Restate the opening lines of the material below word for word, stopping after the line that contains "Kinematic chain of".

______________________________

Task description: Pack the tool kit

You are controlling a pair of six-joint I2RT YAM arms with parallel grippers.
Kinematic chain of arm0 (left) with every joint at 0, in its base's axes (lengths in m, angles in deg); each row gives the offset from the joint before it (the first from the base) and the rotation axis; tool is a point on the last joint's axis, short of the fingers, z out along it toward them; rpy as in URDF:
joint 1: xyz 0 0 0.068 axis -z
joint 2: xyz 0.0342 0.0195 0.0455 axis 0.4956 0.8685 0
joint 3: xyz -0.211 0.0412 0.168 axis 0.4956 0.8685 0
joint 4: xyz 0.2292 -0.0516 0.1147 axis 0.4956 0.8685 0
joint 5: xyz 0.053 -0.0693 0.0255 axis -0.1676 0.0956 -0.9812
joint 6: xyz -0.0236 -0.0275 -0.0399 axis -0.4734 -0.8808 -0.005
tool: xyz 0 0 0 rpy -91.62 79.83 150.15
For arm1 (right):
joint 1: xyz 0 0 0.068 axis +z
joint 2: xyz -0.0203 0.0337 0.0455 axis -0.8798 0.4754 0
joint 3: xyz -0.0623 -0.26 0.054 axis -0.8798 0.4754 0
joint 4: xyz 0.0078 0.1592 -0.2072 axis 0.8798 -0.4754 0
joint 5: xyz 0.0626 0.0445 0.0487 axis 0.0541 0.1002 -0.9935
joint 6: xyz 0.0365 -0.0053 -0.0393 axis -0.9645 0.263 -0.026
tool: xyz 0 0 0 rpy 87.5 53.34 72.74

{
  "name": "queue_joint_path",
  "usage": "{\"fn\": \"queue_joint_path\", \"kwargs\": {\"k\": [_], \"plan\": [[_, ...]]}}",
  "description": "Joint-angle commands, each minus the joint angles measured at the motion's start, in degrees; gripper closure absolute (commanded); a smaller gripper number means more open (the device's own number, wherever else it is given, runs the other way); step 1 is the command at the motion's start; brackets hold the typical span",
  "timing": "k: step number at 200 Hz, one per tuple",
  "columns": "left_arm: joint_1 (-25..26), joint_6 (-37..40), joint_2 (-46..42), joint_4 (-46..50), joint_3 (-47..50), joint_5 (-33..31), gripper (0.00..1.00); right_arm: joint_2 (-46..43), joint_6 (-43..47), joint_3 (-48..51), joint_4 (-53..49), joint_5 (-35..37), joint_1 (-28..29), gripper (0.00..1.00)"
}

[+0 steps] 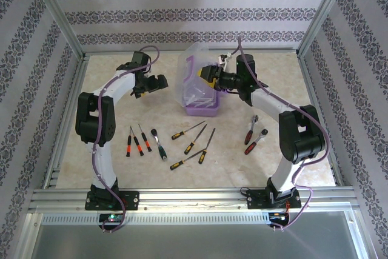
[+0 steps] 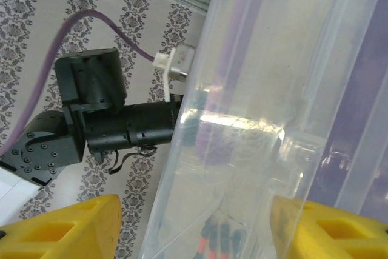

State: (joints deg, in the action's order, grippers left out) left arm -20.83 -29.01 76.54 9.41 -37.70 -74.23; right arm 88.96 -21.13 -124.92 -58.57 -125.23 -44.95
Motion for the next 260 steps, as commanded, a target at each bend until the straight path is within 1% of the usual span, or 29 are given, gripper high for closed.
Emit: {"fn": "queue_joint_path", "kwargs": {"k": [1, 18, 45, 78, 86, 122, 169, 212, 260], "plan": [[0.15, 0.97, 0.08, -1.83, 1.55, -0.05, 0.01, -0.18, 2.9, -2.86, -1.94, 0.51, 0.84, 0.34], [0.15, 0.87, -0.12, -3.12, 2.34, 1.37, 0.01, 0.3, 2.89, -4.0, -2.48, 0.85, 1.21, 0.34], [0.14, 0.48, 0.14, -3.68, 2.45, 1.85, 0.02, 0.96, 4.87, -6.99, -5.45, 1.23, 2.35, 0.34], [0.16, 1.2, 0.32, -2.85, 2.29, -0.91, 0.02, 1.33, 13.52, -13.62, -18.53, 5.36, 4.65, 0.33], [0.12, 1.38, 0.32, -2.35, 2.23, -1.9, 0.02, 1.52, 14.56, -15.22, -20.41, 5.64, 5.1, 0.33], [0.06, 2.07, 1.63, 0.01, 0.84, -3.65, 0.03, 2.91, 15.39, -18.31, -22.75, 6.26, 6.07, 0.33], [-0.05, 1.28, 1.29, -1.83, 3.41, -3.74, 0.02, 5.54, 15.71, -21.51, -24.0, 6.86, 8.06, 0.33], [-0.45, 0.88, 1.06, -3.72, 5.06, -2.12, 0.02, 7.23, 16.05, -24.66, -25.35, 7.72, 9.96, 0.33], [-0.79, 0.24, 0.77, -5.19, 6.4, -0.86, 0.02, 9.1, 20.15, -29.34, -31.84, 10.42, 12.58, 0.32]]}}
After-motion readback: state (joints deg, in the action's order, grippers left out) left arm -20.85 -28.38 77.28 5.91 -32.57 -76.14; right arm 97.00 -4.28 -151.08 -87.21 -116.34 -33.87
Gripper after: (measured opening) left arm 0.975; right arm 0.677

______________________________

Task answer:
Task description: Pack the tool kit

You are controlling a pair of six-joint I2RT YAM arms with parallel grippers.
Kinematic chain of arm0 (left) with every joint at 0, in its base's axes (lengths in m, angles in deg); each row gives the offset from the joint before it (the first from the base) and the rotation axis; tool is a point on the last joint's axis, short of the fingers, z out along it toward them; rpy as in URDF:

Besides this answer, the exercise requires nothing else.